The Thai Chicken Pizza from California Pizza Kitchen is one of my favorites - this comes pretty close!
Enough for 2 pizzas
Spicy peanut sauce:
1/2 cup peanut butter
1/2 cup plum duck sauce
2 tsp. red wine vinegar
½ tsp. dried ginger or 1 tsp. freshly grated ginger
2 minced garlic cloves
2 Tbsp. toasted sesame oil
2 tsp. soy sauce
1 tsp. garlic and chili paste (more if you like the heat)
1 Tbsp. oyster sauce
2 Tbsp. water
Thai chicken pieces:
1 Tbsp. olive oil
½ lb. boneless, skinless chicken breast, cut into small dice
For the pizza:
flour, for handling
2 cups shredded mozzarella cheese
4 scallions, slivered diagonally
1/2 cup white bean sprouts
1/4 cup shredded carrot
2 Tbsp. chopped roasted peanuts
2 Tbsp. chopped fresh cilantro
Preheat oven and baking stone to 475° 1 hour before baking.

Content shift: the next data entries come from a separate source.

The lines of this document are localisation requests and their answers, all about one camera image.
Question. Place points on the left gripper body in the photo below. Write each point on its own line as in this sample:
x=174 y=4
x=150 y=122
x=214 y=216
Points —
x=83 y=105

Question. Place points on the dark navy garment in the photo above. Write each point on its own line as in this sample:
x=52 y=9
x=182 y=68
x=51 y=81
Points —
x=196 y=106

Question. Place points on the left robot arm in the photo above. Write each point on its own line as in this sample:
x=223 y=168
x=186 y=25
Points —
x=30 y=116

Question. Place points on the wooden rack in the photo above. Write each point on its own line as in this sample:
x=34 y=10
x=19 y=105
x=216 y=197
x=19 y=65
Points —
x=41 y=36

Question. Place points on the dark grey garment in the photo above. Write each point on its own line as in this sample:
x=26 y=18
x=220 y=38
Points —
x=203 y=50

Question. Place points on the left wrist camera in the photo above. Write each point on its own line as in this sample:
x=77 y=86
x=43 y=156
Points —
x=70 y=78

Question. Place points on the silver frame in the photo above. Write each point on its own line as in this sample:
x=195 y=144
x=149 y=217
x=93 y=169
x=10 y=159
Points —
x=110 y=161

To make sauce: Combine ingredients in a small pan over medium
heat.
Bring the sauce to a boil; boil gently for one minute.

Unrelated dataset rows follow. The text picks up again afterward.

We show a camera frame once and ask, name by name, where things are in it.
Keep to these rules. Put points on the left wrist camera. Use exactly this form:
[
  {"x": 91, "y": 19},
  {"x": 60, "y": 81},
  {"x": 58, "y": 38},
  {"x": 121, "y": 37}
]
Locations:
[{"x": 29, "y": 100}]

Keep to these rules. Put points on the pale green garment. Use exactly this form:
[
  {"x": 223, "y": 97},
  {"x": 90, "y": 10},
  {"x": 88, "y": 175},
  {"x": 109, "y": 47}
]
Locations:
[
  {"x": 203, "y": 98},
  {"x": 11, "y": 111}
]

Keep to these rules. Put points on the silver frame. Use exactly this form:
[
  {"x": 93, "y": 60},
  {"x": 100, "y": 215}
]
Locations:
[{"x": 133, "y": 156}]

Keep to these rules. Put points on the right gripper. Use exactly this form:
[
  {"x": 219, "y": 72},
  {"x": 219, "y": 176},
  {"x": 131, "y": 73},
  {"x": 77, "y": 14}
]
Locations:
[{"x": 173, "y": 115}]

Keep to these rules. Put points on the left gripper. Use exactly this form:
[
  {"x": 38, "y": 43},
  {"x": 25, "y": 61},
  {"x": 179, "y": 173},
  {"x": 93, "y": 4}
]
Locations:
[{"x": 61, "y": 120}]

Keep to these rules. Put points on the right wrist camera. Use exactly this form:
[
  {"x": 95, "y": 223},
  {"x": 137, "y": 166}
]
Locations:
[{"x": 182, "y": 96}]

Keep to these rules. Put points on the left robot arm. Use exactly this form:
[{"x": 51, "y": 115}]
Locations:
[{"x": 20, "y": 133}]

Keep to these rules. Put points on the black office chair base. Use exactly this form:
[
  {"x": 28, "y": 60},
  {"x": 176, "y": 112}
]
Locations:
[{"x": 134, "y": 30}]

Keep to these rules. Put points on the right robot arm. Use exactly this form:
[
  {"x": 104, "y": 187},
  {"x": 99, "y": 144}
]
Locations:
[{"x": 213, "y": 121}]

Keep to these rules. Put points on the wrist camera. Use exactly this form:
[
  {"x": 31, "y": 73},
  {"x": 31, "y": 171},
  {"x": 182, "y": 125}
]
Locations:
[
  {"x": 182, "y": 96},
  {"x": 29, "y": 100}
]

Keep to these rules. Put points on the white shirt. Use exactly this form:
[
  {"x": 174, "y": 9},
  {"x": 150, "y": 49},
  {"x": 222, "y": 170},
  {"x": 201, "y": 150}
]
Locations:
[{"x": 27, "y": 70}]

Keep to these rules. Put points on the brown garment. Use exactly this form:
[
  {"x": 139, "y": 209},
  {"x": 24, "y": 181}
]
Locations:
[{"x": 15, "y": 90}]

Divide into 2 portions for use on chicken and pizzas; set aside.
To make Thai chicken: Cook the chicken in olive oil over
med-high heat, stirring, until just cooked; 5 to 6 minutes do not overcook.
Set aside until cool, then coat with the sauce that was reserved
for the chicken.
To make the pizzas: Roll dough out on parchment paper. Use a
pizza peel or flat cookie sheet to transfer to baking stone in the oven. Bake
for 3 minutes. Use the pizza peel/cookie sheet to remove the pizza from the oven.
Spread with sauce and sprinkle with cheese and distribute half the chicken, green
onions, bean sprouts, and carrots. Sprinkle with additional cheese and top with
chopped peanuts. Remove parchment paper and slide pizza back onto baking stone.
Bake for an additional 5-10 minutes until crisp and golden and cheese is
bubbly. Remove from oven and sprinkle with chopped cilantro.